[Start of Attachment]
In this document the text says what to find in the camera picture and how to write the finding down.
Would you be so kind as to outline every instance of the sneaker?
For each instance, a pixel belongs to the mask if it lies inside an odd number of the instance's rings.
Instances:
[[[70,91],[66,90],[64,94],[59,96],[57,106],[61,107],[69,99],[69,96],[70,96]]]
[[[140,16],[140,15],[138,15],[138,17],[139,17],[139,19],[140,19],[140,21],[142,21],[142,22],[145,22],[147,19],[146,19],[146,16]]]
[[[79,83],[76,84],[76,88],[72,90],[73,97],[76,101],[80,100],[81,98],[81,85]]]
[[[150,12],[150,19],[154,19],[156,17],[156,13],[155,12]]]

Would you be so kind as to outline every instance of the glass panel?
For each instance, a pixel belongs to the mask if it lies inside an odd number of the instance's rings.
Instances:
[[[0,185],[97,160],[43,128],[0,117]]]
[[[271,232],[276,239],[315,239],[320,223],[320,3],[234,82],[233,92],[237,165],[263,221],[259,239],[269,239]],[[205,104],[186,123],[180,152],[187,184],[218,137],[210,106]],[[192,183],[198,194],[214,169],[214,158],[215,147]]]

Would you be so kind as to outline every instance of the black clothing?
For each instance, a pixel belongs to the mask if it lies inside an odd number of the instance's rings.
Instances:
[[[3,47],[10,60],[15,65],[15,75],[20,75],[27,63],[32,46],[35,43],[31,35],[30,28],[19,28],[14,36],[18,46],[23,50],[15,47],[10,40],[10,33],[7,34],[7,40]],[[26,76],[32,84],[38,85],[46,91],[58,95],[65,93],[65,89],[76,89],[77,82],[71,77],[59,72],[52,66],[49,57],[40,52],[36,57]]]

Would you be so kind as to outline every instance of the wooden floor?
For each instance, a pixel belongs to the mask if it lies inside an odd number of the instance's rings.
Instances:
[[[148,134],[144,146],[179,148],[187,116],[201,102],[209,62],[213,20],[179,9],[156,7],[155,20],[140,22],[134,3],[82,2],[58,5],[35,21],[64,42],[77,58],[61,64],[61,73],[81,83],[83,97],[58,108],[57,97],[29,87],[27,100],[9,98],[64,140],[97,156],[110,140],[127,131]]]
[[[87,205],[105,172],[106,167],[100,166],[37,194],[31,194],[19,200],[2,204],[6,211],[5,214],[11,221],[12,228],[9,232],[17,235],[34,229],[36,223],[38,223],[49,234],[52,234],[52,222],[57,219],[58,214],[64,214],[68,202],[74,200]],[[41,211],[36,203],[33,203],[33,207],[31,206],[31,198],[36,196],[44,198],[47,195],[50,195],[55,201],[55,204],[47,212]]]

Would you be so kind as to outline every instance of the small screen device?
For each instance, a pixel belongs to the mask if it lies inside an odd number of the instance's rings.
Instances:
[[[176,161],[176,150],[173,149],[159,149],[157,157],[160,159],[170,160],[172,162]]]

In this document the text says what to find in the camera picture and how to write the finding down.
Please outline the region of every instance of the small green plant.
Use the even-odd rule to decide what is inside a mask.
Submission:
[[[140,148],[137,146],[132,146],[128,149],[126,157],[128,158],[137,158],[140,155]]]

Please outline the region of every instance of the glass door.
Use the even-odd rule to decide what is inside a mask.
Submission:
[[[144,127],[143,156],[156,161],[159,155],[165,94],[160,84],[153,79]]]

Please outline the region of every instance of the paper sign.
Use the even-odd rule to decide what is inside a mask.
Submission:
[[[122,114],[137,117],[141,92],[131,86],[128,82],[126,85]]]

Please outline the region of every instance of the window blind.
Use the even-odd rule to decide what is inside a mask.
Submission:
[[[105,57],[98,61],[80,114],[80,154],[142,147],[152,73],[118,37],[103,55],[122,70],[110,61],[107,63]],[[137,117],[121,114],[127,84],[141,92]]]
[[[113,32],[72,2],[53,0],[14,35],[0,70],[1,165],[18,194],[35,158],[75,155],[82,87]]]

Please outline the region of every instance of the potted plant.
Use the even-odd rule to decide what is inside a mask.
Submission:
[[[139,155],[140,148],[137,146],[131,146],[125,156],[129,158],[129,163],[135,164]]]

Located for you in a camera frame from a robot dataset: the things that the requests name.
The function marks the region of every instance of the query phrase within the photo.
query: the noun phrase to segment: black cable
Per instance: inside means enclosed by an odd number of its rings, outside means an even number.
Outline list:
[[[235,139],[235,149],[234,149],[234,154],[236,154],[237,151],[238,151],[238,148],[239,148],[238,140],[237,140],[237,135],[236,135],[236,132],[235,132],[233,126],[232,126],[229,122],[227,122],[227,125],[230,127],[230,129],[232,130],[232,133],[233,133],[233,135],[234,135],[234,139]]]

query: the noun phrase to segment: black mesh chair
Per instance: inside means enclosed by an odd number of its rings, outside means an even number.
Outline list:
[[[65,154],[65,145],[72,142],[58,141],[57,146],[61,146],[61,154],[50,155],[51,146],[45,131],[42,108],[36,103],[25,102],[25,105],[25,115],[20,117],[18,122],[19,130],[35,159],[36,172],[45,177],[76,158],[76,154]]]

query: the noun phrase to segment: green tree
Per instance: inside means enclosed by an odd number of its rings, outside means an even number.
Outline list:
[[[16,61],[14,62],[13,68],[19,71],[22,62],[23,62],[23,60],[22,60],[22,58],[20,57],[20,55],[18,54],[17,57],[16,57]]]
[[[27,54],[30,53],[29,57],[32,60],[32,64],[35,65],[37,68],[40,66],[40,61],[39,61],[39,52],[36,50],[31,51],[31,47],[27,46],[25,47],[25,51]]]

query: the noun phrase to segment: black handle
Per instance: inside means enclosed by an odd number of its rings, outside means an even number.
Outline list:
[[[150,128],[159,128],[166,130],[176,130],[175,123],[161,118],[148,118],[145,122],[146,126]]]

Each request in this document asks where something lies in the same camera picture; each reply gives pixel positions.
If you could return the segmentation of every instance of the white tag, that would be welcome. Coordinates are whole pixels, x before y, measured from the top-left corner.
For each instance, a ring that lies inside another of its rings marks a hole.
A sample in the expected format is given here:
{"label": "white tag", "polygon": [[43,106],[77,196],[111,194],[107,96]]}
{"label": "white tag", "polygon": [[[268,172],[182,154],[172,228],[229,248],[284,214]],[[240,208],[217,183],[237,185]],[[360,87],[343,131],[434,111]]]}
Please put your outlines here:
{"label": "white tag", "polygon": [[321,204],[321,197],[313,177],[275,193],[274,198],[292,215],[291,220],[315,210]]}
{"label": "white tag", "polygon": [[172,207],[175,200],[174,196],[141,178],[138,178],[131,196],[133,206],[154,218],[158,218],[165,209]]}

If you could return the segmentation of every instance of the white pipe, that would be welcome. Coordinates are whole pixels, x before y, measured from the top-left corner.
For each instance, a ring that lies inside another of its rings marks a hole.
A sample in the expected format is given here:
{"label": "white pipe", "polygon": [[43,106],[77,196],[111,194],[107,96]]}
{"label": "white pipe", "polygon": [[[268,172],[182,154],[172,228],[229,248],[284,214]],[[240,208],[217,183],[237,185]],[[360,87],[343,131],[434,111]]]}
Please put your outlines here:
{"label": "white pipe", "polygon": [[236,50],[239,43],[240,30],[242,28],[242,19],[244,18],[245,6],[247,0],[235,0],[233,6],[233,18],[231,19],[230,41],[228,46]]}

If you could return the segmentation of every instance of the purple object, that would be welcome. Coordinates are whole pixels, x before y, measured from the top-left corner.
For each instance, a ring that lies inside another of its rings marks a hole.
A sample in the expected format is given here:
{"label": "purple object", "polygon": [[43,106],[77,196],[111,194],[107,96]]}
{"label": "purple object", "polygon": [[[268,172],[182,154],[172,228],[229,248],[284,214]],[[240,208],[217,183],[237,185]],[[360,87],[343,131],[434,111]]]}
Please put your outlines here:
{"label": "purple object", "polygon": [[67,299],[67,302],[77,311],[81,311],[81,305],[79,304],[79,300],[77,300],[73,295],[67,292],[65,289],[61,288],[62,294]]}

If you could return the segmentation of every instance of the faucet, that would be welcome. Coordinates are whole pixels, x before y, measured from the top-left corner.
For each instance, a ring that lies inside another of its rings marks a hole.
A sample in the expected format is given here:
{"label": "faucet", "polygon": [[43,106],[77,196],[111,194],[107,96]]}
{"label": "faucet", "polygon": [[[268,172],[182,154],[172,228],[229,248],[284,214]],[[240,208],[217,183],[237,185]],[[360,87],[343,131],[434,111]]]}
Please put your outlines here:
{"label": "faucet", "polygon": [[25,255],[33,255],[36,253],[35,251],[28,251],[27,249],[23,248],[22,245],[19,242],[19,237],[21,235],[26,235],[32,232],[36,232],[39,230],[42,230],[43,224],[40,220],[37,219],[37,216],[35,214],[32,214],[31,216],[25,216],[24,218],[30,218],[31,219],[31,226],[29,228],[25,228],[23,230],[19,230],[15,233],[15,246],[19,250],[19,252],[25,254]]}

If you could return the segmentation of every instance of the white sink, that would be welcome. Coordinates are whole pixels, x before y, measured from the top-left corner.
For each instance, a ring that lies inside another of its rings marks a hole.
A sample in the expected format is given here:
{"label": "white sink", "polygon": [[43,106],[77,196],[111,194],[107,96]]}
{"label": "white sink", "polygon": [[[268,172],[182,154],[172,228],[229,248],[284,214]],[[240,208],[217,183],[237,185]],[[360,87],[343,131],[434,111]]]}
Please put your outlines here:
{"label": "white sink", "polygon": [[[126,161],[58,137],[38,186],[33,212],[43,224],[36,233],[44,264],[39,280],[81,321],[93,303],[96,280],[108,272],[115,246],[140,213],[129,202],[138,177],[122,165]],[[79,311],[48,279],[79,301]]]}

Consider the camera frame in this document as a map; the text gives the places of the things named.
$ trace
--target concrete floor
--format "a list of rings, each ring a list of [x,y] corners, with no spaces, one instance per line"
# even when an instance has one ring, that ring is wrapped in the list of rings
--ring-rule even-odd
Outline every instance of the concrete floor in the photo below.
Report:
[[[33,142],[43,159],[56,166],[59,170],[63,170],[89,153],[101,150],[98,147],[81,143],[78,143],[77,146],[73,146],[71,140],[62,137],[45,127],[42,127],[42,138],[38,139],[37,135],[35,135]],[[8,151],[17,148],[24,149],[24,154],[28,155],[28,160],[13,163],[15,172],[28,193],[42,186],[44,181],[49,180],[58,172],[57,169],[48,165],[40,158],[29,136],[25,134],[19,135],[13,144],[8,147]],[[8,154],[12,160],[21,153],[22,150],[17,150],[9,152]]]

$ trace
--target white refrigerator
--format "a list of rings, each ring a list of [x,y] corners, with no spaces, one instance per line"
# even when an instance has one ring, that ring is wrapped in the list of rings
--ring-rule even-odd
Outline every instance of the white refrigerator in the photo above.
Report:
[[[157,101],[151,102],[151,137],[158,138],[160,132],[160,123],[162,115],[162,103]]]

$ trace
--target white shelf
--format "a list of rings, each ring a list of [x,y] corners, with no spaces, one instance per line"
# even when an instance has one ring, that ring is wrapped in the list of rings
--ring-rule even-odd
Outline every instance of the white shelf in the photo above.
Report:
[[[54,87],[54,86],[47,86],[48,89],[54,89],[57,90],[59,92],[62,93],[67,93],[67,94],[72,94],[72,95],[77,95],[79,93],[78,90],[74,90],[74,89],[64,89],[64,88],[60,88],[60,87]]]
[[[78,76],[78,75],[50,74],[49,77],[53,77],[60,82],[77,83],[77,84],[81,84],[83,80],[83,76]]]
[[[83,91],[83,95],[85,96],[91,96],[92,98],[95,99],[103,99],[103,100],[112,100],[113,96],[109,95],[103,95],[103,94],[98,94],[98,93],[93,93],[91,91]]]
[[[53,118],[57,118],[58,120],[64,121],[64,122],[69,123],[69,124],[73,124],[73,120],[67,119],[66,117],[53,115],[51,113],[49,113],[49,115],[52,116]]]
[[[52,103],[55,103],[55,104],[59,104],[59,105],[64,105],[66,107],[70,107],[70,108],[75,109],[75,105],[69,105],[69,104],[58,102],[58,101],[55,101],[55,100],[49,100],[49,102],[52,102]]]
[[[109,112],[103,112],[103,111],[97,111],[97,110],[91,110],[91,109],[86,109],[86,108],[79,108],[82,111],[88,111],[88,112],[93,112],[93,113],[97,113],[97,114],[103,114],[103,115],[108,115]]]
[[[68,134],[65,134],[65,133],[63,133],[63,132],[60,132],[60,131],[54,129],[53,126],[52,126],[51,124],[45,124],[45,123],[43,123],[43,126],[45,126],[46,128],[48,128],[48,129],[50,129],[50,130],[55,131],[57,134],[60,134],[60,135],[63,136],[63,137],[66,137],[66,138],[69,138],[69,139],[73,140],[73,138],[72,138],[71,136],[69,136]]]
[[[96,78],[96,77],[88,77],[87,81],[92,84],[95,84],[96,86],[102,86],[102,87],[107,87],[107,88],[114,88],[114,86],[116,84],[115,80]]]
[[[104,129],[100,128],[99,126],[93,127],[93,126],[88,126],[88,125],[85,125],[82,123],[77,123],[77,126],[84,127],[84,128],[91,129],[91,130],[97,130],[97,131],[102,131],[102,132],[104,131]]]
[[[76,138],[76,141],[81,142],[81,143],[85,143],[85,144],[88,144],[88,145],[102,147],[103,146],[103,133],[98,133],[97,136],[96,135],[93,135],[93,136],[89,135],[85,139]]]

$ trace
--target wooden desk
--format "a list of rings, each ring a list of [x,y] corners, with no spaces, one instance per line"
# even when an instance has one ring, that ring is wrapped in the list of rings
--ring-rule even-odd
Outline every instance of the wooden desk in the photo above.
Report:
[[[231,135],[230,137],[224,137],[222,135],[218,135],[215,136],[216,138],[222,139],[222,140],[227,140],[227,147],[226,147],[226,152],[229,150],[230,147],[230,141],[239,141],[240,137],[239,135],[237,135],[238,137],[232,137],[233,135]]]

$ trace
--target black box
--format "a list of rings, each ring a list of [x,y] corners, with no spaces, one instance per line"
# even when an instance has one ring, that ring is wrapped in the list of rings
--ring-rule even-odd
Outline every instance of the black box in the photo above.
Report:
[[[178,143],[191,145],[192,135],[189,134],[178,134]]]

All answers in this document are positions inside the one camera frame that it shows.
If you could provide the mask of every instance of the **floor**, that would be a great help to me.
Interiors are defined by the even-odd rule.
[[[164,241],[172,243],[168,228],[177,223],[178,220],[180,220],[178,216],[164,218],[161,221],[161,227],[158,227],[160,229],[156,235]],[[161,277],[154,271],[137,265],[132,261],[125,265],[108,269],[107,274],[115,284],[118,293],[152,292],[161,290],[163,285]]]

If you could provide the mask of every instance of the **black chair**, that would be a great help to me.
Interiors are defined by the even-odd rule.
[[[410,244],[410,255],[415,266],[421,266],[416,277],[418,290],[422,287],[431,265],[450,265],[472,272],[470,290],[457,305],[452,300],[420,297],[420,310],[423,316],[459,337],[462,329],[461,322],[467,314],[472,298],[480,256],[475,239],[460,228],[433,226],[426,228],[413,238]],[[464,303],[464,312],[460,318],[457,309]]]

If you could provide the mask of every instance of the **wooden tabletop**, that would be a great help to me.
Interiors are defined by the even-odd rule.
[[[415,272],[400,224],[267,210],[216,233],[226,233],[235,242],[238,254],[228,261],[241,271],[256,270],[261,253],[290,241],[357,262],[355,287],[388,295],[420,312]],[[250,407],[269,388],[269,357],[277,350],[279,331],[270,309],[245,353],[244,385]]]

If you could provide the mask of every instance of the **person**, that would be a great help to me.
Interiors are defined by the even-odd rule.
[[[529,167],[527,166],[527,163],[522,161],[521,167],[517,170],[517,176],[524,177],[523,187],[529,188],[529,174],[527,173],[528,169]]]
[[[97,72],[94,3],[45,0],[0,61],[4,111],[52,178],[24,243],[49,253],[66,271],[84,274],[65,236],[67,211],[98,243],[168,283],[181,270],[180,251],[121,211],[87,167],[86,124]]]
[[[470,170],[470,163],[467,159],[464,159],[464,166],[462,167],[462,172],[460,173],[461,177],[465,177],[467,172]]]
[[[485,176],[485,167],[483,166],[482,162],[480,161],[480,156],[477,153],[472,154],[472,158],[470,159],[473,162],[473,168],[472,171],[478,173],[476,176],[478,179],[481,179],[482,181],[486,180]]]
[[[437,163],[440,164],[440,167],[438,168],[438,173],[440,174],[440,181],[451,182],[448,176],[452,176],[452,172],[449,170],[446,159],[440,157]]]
[End of Attachment]
**Problem to solve**
In your answer, include only the lines above starting at the line that holds "small screen device?" and ending at the line that holds "Located for you", copied exactly.

**Task output**
Would you be so kind as to outline every instance of the small screen device?
For each instance, a pixel belongs to the mask if it lies inside an odd number of the instance's rings.
Instances:
[[[176,161],[176,150],[173,149],[159,149],[157,157],[160,159],[170,160],[172,162]]]

In this document the text says what to find in the camera picture and how to write the finding down.
Please outline the region of every instance of the small green plant.
Use the even-odd rule to decide what is inside a mask.
Submission:
[[[140,148],[137,146],[132,146],[128,149],[126,157],[128,158],[137,158],[140,155]]]

Please outline the region of every instance of the glass door.
Use the even-odd rule to decide what is inside a mask.
Submission:
[[[144,127],[143,156],[156,161],[159,155],[165,94],[160,84],[153,79]]]

Please outline the region of every instance of the paper sign.
Use the even-odd rule to decide what is inside a mask.
Submission:
[[[122,114],[137,117],[141,92],[131,86],[128,82],[126,85]]]

Please outline the region of every instance of the window blind.
Use the even-odd rule to decide what is inside a mask.
Submission:
[[[105,57],[98,61],[80,114],[80,154],[142,147],[152,73],[118,37],[103,55],[122,70],[110,61],[107,63]],[[137,117],[121,114],[127,84],[141,92]]]
[[[113,32],[72,2],[53,0],[14,35],[0,70],[1,165],[18,194],[35,158],[75,155],[82,87]]]

Please outline the region of every instance of the potted plant.
Use the even-odd rule to decide what is inside a mask.
Submission:
[[[139,155],[140,148],[137,146],[131,146],[125,156],[129,158],[129,163],[135,164]]]

Located for you in a camera frame from a robot dataset: the things that the requests name.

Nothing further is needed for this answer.